If you’re a regular reader, you know that I take the position that God tabbed the Church to do the work of ministry. Yeah, you...Yes, He may rain manna from heaven for the starving, but since the Church was established, His primary means to meet needs is for the Church to meet them. That’s the plan, folks. You can’t read the New Testament and miss that very important fact. (I’ve quoted all the relevant Scriptures in dozens of previous posts. We should all know them anyway.)

What does a Church look like that doesn’t read the signs of the times? What does a Church look like that isn’t prepared to continue to meet the needs of others when times are brutally hard?

I can’t remember quoting a comment in toto, but David Riggins wrote an epic in response to last Friday’s post. I think it encapsulates the issue perfectly:

Interesting the confusion regarding how the Church faces reality. When economic hardships come, people lose their jobs, and when they have no income, they lose their homes. With the current stupidity regarding credit and its uses, people will lose their jobs and homes at a rapid rate. Two million sub-prime ARM loans are up for adjustment in the next 8 months. Those upward adjustments will often add 30% to the current payment those people are paying. Most of those people won’t be able to afford the higher monthly payments, putting $600 billion in bad loans on the books of already tightly stretched lenders like Countrywide. The loan industry has already lost 100,000 jobs in the last six months.

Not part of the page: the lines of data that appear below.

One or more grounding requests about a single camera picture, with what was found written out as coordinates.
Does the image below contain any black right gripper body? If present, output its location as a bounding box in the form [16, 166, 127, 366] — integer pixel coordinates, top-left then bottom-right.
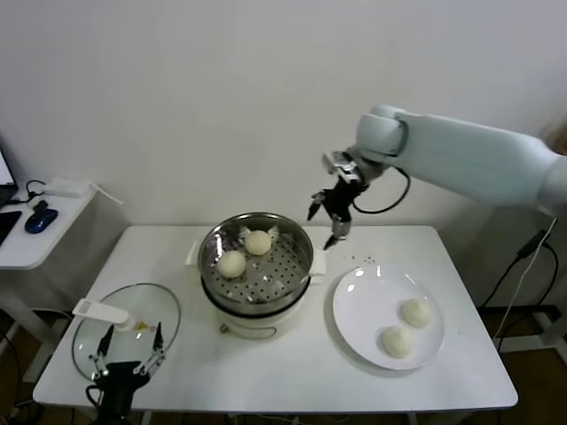
[325, 176, 369, 222]

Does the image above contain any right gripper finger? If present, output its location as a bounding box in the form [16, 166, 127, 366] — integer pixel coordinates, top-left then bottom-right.
[324, 214, 352, 251]
[307, 189, 333, 221]

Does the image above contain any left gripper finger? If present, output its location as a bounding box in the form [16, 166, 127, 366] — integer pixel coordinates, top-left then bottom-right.
[88, 327, 114, 380]
[135, 321, 167, 376]

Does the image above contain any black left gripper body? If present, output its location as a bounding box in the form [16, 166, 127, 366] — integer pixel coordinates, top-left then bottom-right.
[90, 360, 154, 425]

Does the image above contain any white steamed baozi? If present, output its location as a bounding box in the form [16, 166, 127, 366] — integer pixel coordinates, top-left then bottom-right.
[216, 251, 247, 280]
[377, 326, 413, 359]
[245, 230, 270, 257]
[400, 298, 434, 329]

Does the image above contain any perforated steel steamer basket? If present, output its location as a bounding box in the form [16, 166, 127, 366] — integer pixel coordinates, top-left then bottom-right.
[196, 212, 315, 306]

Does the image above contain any white side table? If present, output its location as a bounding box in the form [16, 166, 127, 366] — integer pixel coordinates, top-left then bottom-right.
[0, 179, 130, 384]

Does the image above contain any white round plate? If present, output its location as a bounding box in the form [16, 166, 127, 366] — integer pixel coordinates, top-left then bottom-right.
[331, 267, 446, 371]

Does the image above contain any blue computer mouse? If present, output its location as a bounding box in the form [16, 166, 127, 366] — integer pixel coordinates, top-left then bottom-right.
[23, 207, 58, 235]

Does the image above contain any black flat pad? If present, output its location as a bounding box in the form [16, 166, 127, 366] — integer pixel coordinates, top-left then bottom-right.
[0, 211, 22, 247]

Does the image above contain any black laptop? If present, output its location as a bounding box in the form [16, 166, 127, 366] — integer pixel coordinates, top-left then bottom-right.
[0, 136, 19, 209]

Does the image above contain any orange bottle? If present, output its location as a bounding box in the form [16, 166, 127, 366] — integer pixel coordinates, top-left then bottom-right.
[542, 118, 567, 154]

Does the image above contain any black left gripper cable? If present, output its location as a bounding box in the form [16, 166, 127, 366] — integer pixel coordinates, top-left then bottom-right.
[85, 384, 105, 425]

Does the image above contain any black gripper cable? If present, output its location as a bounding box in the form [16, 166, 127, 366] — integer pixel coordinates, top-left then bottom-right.
[352, 166, 412, 215]
[85, 384, 105, 425]

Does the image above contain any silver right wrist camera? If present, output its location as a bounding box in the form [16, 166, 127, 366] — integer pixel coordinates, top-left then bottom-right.
[321, 150, 362, 182]

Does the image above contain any glass lid with white handle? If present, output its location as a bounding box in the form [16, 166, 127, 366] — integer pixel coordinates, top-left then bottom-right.
[70, 282, 182, 383]

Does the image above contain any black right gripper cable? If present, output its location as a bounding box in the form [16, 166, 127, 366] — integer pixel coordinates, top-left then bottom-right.
[352, 166, 412, 215]

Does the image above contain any black cable with plug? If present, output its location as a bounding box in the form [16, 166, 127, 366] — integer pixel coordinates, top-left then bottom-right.
[8, 179, 50, 213]

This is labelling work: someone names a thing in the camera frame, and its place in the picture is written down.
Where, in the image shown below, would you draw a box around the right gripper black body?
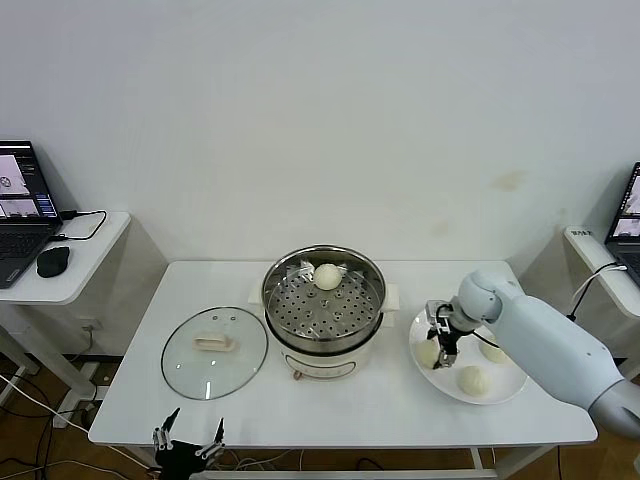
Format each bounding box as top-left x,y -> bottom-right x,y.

Each of those jobs is responsible for an average of four other jobs in the private sector, from auto salespeople to the bagger at Kroger. With the continuing collapse of the housing sector, home builders will start to go under, following the example of Neumann Homes in Illinois, which filed for bankruptcy protection this month. As more and more sectors of our economy are affected, an estimated 3 million jobs could be lost. This isn’t about spending more to motivate the economy, this is about making sure that what you spend actually has an effect on our economy. What you spend at Wal-Mart, Target, Circuit City or Home Depot lines the pockets of businesses from China to Indonesia, but little of it stays here. The credit used to buy housing is a commodity that pays for the estimated $18 billion net income of the major trading houses on Wall Street, where bonuses are expected to be down 5% from the average $136,580 in 2006. And this is a “bad year. It trickles down, but nothing like it flows up.

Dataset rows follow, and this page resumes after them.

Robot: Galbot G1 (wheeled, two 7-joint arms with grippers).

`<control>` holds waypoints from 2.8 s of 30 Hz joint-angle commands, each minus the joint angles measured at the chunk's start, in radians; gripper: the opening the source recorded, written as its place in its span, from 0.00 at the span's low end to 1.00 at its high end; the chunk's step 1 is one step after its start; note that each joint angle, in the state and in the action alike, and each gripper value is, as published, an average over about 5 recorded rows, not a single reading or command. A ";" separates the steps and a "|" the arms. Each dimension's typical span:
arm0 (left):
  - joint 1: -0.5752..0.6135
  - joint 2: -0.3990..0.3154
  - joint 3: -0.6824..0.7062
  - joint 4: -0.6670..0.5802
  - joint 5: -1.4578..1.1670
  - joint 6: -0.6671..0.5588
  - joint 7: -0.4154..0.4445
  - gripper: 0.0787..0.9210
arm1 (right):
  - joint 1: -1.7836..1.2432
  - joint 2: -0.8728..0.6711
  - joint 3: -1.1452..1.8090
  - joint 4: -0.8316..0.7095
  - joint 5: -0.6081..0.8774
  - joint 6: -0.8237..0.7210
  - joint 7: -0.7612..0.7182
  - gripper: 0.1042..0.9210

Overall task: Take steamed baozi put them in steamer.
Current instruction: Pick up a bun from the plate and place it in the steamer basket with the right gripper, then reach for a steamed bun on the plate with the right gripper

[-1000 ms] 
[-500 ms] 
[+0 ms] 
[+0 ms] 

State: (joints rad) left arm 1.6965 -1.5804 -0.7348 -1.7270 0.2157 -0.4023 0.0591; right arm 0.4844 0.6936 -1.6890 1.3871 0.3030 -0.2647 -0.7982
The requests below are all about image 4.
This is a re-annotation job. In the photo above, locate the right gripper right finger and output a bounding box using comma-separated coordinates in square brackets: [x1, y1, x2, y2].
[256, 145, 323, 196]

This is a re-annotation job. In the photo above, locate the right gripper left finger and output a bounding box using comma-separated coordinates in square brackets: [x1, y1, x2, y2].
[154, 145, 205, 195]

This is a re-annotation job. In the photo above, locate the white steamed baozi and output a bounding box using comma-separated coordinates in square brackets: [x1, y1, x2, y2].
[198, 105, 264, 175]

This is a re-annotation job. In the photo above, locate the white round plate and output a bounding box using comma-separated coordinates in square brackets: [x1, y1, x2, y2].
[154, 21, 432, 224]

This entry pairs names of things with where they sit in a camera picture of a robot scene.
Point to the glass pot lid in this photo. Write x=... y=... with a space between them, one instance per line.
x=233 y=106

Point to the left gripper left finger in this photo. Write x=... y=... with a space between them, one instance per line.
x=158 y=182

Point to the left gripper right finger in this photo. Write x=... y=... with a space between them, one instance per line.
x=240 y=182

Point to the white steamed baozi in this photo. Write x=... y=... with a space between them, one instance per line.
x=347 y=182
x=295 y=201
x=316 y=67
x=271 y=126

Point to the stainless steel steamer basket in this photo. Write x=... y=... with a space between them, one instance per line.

All this can be directly attributed to a lack of action on the part of the Church. Our society is corrupt because the Church is corrupt. Greed has run rampant, not merely in the corridors of power and money, but in the desire of the the Church to be seen as relevant and growing. We have created cults centered on charismatic pastors and exciting music, and have abandoned our role.

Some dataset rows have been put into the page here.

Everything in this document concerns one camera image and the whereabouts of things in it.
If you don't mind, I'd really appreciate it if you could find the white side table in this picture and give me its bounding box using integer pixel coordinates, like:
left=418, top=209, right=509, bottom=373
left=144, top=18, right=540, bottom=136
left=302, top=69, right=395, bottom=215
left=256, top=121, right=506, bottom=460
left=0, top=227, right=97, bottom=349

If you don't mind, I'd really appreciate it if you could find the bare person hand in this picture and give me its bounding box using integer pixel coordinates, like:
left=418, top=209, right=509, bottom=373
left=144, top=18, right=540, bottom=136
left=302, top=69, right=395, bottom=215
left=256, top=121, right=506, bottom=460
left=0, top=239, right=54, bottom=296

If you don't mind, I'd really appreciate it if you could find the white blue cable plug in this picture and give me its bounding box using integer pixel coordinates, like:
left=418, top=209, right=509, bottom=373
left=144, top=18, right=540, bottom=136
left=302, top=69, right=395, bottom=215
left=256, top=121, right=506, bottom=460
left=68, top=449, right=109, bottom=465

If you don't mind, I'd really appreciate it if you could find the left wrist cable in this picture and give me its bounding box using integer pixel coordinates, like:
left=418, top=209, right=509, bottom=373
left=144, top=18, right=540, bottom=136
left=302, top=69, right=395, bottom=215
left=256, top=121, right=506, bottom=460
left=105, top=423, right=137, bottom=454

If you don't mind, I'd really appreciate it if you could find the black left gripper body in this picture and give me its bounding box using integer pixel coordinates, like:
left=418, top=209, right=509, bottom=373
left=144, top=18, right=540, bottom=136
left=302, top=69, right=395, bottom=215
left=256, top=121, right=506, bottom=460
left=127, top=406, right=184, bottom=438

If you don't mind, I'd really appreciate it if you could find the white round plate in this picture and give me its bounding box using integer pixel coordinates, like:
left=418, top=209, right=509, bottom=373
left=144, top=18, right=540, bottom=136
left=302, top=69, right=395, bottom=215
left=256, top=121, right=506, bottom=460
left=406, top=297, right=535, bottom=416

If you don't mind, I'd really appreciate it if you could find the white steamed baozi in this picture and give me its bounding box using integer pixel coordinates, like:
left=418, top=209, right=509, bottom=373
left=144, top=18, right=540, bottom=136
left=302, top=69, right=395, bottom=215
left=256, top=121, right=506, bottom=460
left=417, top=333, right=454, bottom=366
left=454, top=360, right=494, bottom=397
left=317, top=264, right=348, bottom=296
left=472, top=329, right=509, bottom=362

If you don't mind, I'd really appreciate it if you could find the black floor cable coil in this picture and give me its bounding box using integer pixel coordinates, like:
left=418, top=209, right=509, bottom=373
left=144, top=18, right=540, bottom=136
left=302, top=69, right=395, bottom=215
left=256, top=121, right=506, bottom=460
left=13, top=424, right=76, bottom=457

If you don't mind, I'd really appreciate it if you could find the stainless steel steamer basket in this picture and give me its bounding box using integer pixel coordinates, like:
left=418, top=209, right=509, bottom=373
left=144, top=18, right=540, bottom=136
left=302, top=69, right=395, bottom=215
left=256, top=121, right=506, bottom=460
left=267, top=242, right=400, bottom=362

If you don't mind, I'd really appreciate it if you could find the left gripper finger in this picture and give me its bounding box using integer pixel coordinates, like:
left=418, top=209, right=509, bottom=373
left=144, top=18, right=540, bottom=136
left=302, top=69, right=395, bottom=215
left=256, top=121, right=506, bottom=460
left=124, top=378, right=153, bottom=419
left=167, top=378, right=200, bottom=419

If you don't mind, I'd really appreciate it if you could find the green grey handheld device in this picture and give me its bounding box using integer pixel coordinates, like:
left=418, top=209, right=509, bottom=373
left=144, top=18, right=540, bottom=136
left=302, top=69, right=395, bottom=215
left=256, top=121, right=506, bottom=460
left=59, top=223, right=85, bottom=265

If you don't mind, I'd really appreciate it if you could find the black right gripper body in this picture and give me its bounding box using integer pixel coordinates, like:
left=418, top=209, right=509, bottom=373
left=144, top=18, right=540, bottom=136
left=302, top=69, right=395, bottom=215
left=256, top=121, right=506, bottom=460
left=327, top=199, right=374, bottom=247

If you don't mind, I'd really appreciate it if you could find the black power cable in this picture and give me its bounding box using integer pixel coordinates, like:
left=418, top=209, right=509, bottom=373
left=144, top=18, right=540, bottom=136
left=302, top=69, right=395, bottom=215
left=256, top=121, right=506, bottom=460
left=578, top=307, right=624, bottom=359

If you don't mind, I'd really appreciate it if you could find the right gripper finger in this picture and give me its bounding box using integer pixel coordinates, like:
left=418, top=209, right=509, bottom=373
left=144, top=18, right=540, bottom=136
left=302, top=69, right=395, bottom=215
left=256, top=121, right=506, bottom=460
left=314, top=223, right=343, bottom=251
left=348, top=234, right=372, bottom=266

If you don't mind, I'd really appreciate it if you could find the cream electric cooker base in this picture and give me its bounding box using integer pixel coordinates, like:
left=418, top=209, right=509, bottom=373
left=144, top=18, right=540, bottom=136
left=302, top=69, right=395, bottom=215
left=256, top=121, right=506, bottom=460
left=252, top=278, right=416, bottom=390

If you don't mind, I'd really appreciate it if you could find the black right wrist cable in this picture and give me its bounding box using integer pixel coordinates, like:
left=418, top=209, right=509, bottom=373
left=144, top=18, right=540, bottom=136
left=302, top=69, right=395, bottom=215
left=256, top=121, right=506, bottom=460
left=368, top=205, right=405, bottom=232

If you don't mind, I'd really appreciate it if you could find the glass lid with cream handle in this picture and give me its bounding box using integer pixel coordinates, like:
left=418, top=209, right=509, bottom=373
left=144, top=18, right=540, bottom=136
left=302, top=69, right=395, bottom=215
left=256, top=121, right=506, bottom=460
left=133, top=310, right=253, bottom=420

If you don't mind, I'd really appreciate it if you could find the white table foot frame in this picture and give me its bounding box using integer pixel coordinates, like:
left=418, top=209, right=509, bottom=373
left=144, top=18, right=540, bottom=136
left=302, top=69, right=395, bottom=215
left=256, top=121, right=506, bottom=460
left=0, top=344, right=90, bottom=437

Is the church ready to take care of the people in the body who will lose their jobs, their homes, their savings? Are we willing to take people into our homes when they’ve lost theirs? If we don’t, who will? Is the Church ready to feed the homeless, provide care for the widow and orphan? As the mortgage crisis wipes out retirement funds, will we take care of the elderly who now only have social security?

I know most church-goers would scoff as these concerns. These are, after all, the responsibility of the government.

Not according to God, they aren’t. And ultimately, it is God we will answer to. I know that, personally, I am not ready to do anything to help anyone. I also know that our church is certainly not ready, and beyond a food pantry for the holidays, has no plan for taking care of the needy, either within or without our congregation. As conditioned as I am to clarion call of independence, I would find it hard to take care of someone who didn’t plan for hardship. It’s only by the grace of God that my family made it through the jobless times we’ve faced. It certainly wasn’t through the help of the “body.

Soon, the entire country could be facing the same situation that Ohio is in, with unemployment up over 7%, but this time, the price of fuel will be triple what it was in the last recession, and that will affect the price of everything else. Are you ready? Is your church? This is about looking out for your neighbor, and making sure they have what they need. This is about making sure your Church body is focused on meeting the real needs of the body, not bottle feeding the 200 pound infants.

We need to grow up, and it seems that we are about to enter one of those times when we either grow, or wither on the vine and get pruned.

Regardless of how well retailers do this Christmas shopping season, the issue remains: Are we as a Church the five wise virgins or the five foolish ones? Are we the Church who by prophetic word hears of the famine to come and prepares for it (Acts 11:38-40)? Are we hearing from God during the fat years so we are prepared for the lean years?

And so what if the lean years don’t come in 2008 or 2080. The issue is Are we ready?

Leonard Ravenhill once said,

The Church today wants to be raptured from responsibility.

That’s a stunning thought on dozens of different levels. Perhaps it even explains why we are not preparing as we should.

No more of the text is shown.